In deze zaak heeft de Centrale Raad van Beroep op 18 augustus 2023 uitspraak gedaan in hoger beroep tegen een eerdere beslissing van de rechtbank Gelderland. Appellant, geboren in 1977, heeft beperkingen door diverse psychische en fysieke aandoeningen en heeft een aanvraag ingediend voor een maatwerkvoorziening beschermd wonen op basis van de Wet maatschappelijke ondersteuning 2015 (Wmo 2015) in de vorm van een persoonsgebonden budget (pgb). Het college van burgemeester en wethouders van Nijmegen heeft deze aanvraag afgewezen, met als onderbouwing een advies van de GGD dat stelde dat appellant geen 24-uursbegeleiding nodig had en dat de benodigde zorg planbaar was.
De rechtbank heeft het beroep van appellant tegen deze afwijzing ongegrond verklaard. In hoger beroep heeft appellant betoogd dat het rapport van zijn psychiater, dr. N. Kaymaz, onvoldoende is meegewogen en dat hij wel degelijk recht heeft op de gevraagde maatwerkvoorziening. De Raad heeft vastgesteld dat het college niet deugdelijke motivering heeft gegeven voor de afwijzing van de aanvraag, en dat het besluit in strijd is met de Algemene wet bestuursrecht (Awb).

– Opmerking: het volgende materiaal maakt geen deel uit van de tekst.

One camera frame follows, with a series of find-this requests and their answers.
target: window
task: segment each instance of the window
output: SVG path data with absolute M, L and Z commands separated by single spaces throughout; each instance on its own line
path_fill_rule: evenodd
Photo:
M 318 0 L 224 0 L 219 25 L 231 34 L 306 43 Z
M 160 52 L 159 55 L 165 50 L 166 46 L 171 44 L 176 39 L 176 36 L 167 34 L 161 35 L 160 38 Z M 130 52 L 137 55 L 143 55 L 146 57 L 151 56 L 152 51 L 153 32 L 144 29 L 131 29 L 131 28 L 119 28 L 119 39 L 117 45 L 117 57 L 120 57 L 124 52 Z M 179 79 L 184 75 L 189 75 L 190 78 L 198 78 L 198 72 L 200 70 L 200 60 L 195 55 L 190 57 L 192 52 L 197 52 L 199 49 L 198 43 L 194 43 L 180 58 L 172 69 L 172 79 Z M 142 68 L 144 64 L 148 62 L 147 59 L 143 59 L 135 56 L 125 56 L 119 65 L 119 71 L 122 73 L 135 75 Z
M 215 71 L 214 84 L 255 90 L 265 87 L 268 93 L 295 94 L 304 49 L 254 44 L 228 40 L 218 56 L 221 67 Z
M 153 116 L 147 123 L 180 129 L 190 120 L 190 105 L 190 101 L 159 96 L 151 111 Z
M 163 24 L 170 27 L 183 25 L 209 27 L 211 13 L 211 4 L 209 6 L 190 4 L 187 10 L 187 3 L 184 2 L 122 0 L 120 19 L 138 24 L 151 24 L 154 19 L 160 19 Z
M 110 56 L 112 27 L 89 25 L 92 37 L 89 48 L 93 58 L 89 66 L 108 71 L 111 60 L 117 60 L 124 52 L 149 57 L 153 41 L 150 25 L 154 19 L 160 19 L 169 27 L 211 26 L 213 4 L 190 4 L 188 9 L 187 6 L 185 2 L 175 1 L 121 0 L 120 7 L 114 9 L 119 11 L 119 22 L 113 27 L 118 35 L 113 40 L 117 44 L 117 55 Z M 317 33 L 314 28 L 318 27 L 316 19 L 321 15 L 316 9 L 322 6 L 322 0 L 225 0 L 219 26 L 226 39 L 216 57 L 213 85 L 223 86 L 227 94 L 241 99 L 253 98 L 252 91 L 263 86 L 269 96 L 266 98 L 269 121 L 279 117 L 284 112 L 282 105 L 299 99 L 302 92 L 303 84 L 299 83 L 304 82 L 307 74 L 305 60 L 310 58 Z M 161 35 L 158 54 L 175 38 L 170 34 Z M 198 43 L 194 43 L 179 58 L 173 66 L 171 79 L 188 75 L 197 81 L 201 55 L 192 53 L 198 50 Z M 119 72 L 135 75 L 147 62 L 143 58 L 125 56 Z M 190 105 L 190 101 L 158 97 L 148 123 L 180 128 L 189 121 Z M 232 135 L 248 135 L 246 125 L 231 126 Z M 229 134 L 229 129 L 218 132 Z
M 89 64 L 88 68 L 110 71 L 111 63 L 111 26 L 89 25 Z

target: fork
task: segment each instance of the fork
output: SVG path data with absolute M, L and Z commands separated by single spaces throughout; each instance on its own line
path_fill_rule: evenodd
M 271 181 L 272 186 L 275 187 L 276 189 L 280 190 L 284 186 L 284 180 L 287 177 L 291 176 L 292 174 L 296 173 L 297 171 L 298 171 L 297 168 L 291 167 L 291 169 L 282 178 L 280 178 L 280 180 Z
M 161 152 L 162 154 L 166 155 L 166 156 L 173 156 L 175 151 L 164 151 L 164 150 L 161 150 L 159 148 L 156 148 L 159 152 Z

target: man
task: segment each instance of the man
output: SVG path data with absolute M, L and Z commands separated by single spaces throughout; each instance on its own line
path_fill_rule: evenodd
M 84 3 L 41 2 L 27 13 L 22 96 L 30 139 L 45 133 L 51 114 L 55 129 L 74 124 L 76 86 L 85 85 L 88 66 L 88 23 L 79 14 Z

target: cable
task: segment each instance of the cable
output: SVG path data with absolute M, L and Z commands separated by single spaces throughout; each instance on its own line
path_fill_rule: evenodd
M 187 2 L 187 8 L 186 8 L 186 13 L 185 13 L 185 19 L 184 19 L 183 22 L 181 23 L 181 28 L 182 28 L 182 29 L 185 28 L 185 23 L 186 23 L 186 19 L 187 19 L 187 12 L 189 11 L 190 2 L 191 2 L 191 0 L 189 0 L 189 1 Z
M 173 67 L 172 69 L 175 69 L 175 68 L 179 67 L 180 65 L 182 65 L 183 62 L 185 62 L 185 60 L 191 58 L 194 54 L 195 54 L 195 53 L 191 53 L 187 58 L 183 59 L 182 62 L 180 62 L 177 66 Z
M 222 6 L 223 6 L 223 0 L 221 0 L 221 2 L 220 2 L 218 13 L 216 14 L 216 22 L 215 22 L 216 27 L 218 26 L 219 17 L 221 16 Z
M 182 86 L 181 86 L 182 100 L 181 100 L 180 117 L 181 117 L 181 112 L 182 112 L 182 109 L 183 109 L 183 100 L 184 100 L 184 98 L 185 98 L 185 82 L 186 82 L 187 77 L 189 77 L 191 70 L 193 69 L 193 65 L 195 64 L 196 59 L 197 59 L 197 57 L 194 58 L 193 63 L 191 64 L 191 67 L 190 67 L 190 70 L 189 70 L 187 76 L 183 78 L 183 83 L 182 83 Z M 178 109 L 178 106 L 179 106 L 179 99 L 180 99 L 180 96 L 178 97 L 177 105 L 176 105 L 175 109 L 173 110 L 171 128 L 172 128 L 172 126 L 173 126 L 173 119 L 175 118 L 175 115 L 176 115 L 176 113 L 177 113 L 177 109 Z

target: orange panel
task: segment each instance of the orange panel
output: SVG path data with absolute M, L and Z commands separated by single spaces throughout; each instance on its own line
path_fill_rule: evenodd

De Raad heeft de aangevallen uitspraak vernietigd, het beroep gegrond verklaard en het besluit van het college vernietigd. Tevens is het college opgedragen om een nieuwe beslissing op bezwaar te nemen, waarbij het college appellant moet voorlichten over de mogelijkheden die de Wmo 2015 biedt. De Raad heeft ook de proceskosten van appellant vergoed, die in totaal € 5.581,50 bedragen, en heeft bepaald dat het college het griffierecht van € 178,- aan appellant moet vergoeden.